• Activity
Your task is to write out the complete listing exactly as it is shown.
---------- Data segment
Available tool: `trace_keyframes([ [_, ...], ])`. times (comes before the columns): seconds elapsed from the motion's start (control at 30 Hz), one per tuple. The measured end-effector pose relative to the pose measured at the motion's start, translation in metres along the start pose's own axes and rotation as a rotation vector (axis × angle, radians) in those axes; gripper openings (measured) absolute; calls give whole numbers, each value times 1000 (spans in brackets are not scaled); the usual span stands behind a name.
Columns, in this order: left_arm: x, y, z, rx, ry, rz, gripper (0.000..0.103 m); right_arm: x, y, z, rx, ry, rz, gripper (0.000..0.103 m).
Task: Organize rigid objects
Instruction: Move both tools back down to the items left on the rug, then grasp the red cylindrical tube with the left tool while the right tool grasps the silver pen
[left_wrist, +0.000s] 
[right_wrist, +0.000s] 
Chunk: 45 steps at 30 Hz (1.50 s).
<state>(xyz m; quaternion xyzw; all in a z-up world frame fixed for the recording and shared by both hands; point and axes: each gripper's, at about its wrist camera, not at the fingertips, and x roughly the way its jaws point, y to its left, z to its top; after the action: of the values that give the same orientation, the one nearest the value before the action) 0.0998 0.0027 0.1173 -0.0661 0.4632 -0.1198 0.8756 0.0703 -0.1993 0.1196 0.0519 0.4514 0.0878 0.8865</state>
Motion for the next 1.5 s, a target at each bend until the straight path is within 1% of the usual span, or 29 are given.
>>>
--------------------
• Task output
Available tool: `trace_keyframes([ [_, ...], ])`. times (comes before the columns): seconds elapsed from the motion's start (control at 30 Hz), one per tuple. The measured end-effector pose relative to the pose measured at the motion's start, translation in metres along the start pose's own axes and rotation as a rotation vector (axis × angle, radians) in those axes; gripper openings (measured) absolute; calls give whole numbers, each value times 1000 (spans in brackets are not scaled); the usual span stands behind a name.
Columns, in this order: left_arm: x, y, z, rx, ry, rz, gripper (0.000..0.103 m); right_arm: x, y, z, rx, ry, rz, gripper (0.000..0.103 m).
Task: Organize rigid objects
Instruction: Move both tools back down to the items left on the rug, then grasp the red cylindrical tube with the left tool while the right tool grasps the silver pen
[left_wrist, +0.000s] 
[right_wrist, +0.000s] 
Chunk: 45 steps at 30 Hz (1.50 s).
<state>(xyz m; quaternion xyzw; all in a z-up world frame fixed for the recording and shared by both hands; point and axes: each gripper's, at about its wrist camera, not at the fingertips, and x roughly the way its jaws point, y to its left, z to its top; after the action: of the values that give the same orientation, the one nearest the value before the action) 0.0998 0.0027 0.1173 -0.0661 0.4632 -0.1198 0.8756 0.0703 -0.1993 0.1196 0.0519 0.4514 0.0878 0.8865</state>
Motion for the next 1.5 s, a target at each bend until the straight path is within 1% of the usual span, or 29 are given.
>>>

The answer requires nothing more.